## Work item
Count the lines in the data below where the string "stack" occurs, please, and give the number alone.
(Record excerpts)
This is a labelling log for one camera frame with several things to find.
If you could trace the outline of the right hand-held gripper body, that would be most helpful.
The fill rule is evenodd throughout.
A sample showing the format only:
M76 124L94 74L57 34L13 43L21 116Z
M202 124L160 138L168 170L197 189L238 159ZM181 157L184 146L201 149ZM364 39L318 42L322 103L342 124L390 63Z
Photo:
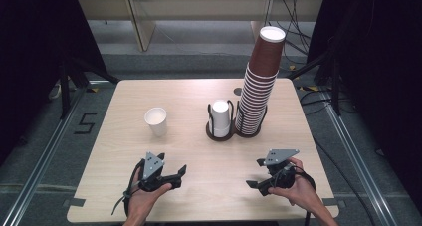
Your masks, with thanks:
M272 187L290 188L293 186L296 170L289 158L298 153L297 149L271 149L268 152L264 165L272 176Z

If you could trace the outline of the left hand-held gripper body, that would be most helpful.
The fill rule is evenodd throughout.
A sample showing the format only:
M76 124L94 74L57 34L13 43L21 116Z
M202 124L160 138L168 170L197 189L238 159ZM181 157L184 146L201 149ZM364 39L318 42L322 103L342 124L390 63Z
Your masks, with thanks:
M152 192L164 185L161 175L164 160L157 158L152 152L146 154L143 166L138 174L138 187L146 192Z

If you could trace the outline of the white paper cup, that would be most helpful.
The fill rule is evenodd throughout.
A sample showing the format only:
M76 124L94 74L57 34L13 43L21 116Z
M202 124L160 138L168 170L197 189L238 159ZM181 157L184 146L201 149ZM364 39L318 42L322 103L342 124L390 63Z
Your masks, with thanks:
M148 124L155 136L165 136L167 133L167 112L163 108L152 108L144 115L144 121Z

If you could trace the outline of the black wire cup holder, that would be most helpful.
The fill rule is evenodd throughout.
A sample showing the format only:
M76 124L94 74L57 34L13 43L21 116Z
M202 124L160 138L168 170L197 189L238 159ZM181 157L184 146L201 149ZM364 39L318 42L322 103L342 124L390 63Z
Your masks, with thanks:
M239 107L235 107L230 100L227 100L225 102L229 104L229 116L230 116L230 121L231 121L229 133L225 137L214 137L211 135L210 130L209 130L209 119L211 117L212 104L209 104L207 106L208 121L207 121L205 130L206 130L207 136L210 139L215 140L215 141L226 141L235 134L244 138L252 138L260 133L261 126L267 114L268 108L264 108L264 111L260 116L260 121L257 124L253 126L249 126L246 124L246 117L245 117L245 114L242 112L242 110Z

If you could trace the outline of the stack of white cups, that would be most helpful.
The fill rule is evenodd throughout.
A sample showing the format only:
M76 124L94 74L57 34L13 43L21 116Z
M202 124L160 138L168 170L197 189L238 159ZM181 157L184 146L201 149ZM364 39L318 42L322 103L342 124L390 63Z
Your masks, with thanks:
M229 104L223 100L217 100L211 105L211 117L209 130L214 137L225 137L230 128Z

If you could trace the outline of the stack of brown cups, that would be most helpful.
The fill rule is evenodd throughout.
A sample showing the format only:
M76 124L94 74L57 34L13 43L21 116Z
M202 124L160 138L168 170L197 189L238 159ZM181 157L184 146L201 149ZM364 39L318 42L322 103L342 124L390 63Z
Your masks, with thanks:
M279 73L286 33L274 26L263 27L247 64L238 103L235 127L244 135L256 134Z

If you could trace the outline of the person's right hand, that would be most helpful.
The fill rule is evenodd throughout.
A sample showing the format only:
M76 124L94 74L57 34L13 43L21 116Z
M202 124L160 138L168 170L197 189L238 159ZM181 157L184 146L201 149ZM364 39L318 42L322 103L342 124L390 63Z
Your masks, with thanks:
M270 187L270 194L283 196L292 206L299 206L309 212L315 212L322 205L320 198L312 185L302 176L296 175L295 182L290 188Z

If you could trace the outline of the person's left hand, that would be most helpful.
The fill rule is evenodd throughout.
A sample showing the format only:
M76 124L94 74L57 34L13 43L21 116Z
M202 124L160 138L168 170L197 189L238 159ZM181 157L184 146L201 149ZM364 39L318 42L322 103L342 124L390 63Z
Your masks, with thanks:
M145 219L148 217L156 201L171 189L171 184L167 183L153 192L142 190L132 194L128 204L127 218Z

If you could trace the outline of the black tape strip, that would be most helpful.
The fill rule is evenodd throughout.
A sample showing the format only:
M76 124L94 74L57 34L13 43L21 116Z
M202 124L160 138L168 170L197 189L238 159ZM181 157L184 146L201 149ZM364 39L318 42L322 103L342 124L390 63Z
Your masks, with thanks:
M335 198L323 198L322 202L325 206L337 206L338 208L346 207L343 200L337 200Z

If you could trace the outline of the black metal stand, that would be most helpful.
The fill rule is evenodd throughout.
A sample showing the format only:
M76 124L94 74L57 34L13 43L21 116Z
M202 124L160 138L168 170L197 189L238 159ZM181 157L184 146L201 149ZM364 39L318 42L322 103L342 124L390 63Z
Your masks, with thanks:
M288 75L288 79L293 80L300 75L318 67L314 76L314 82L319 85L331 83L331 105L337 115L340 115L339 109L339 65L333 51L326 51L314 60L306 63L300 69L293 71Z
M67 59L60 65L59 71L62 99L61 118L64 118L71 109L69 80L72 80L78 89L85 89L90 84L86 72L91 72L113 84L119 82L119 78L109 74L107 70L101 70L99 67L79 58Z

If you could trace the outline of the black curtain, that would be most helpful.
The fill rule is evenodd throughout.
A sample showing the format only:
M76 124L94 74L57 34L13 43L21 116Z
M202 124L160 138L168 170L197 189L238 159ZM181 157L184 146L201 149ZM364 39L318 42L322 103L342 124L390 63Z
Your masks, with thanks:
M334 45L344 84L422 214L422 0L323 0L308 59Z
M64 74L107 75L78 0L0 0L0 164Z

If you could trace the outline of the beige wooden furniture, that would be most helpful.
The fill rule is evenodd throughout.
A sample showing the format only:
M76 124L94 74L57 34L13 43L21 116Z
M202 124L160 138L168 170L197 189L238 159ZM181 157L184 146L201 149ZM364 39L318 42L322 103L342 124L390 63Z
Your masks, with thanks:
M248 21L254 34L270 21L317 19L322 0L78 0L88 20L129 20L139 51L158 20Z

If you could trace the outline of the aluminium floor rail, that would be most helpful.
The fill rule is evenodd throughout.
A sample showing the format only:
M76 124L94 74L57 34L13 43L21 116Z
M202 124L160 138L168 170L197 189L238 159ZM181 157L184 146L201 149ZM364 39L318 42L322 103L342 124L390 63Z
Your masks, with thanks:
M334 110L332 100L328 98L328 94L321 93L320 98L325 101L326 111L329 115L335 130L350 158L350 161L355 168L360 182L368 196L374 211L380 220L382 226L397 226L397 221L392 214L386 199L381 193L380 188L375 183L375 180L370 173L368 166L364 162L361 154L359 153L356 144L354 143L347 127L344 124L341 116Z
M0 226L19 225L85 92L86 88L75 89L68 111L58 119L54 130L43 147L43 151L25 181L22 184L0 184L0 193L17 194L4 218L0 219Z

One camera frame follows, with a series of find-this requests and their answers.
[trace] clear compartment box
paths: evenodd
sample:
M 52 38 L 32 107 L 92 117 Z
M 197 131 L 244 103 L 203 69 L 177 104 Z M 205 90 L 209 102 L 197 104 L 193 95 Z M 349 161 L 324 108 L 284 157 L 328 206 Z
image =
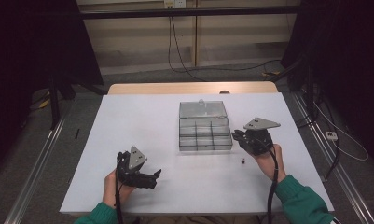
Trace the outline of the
(End Record excerpts)
(Record excerpts)
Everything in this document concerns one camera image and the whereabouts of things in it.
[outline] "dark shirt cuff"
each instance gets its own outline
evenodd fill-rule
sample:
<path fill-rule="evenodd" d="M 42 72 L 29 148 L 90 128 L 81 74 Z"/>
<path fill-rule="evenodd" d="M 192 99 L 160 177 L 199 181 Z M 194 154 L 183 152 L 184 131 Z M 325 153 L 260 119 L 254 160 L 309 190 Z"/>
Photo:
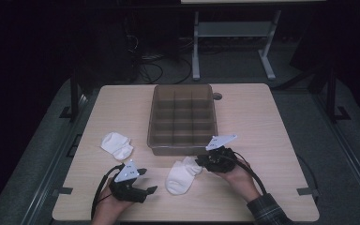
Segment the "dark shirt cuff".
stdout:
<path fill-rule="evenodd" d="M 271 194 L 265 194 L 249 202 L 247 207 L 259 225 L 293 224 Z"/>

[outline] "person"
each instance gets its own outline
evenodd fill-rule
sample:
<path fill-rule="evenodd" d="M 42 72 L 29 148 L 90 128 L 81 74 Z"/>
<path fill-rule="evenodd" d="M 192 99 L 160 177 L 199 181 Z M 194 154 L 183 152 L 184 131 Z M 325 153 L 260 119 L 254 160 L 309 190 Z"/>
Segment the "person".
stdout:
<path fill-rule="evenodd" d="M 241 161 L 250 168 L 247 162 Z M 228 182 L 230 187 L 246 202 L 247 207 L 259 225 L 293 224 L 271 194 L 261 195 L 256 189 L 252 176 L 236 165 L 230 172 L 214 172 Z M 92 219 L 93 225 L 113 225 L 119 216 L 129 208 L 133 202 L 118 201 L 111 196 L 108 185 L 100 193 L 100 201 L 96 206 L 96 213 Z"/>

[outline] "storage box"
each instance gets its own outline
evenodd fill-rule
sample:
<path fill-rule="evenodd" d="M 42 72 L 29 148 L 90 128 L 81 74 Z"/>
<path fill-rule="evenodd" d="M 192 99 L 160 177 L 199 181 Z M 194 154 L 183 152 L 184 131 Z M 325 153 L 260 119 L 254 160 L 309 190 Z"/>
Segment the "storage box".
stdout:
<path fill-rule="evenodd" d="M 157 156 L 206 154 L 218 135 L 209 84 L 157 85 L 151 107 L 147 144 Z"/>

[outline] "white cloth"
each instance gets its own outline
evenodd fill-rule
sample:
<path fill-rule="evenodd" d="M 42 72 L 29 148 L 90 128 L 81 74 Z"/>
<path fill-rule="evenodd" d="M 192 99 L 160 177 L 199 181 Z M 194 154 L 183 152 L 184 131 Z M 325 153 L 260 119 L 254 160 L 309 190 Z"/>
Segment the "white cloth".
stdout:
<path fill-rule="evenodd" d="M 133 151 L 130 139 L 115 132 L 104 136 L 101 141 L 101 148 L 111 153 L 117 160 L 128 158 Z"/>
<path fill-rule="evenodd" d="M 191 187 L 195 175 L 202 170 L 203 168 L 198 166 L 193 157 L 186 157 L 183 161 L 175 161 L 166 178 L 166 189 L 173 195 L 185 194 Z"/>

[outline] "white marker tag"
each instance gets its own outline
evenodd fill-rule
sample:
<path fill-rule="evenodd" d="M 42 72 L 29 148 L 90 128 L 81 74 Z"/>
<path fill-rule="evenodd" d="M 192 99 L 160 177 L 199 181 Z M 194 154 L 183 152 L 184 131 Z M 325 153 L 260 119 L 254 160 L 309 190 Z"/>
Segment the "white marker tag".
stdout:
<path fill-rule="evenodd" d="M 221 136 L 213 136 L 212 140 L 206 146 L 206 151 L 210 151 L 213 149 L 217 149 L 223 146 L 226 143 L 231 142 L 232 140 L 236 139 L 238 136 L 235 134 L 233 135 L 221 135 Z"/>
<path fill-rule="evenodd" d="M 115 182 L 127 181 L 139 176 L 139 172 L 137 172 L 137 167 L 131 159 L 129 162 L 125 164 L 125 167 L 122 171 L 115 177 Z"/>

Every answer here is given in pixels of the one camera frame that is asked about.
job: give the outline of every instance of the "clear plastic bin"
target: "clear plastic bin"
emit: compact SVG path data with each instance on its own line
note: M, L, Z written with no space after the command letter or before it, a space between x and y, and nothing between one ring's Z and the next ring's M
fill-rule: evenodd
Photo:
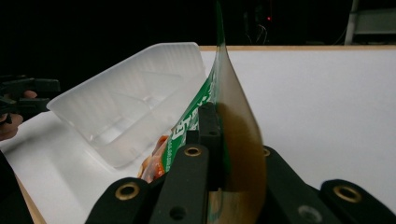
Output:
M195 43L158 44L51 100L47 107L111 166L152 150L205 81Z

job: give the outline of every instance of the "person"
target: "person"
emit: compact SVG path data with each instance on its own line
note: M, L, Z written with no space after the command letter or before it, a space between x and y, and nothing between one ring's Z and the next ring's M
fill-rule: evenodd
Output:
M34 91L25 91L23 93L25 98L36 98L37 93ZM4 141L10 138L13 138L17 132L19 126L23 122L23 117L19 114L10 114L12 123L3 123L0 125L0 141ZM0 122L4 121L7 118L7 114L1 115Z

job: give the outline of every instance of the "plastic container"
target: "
(End Record excerpts)
(Record excerpts)
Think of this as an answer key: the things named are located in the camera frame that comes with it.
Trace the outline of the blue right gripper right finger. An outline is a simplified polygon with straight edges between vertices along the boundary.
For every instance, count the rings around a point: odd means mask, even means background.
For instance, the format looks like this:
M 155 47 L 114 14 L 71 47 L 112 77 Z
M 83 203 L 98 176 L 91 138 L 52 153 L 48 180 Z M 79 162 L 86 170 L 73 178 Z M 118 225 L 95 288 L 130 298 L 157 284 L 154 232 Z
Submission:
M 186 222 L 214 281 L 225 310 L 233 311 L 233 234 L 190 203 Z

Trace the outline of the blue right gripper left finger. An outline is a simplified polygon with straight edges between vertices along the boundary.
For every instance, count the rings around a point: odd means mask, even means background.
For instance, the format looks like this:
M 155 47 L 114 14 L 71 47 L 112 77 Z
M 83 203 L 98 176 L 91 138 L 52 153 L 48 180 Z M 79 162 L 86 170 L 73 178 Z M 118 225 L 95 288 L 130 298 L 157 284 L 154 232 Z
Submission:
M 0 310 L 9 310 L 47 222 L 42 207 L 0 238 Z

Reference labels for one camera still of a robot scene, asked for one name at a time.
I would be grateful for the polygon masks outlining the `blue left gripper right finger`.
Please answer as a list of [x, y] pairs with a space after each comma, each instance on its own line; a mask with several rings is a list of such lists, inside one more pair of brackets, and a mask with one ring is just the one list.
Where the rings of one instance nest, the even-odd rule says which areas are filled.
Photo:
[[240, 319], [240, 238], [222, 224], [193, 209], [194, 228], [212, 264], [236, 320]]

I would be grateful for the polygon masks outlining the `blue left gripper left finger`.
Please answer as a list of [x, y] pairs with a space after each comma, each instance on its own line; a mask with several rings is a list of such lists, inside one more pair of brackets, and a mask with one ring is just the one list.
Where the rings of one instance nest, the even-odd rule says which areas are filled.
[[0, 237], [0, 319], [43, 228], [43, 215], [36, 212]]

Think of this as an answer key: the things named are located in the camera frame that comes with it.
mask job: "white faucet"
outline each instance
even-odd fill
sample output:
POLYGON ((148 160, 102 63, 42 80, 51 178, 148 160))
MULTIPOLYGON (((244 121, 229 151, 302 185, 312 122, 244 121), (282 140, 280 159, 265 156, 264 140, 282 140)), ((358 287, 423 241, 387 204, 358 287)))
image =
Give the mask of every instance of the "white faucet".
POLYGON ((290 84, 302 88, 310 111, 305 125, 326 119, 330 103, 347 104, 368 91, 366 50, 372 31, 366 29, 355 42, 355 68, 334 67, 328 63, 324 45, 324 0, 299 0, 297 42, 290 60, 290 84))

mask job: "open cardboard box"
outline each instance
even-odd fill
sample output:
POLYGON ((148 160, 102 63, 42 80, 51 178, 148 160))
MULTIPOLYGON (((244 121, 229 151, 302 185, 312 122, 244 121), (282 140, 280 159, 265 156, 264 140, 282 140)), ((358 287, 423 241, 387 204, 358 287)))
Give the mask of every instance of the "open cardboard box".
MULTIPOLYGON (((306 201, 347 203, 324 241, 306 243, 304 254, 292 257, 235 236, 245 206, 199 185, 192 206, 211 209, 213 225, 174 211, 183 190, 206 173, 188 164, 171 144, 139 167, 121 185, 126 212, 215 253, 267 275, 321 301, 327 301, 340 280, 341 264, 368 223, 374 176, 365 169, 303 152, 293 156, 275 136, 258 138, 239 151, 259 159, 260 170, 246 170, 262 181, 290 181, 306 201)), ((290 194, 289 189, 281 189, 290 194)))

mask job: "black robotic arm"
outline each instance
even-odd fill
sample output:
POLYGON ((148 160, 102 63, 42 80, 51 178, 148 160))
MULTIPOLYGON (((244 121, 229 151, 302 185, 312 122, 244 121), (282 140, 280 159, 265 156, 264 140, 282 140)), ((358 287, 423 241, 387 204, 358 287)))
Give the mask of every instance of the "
(End Record excerpts)
## Exercise output
2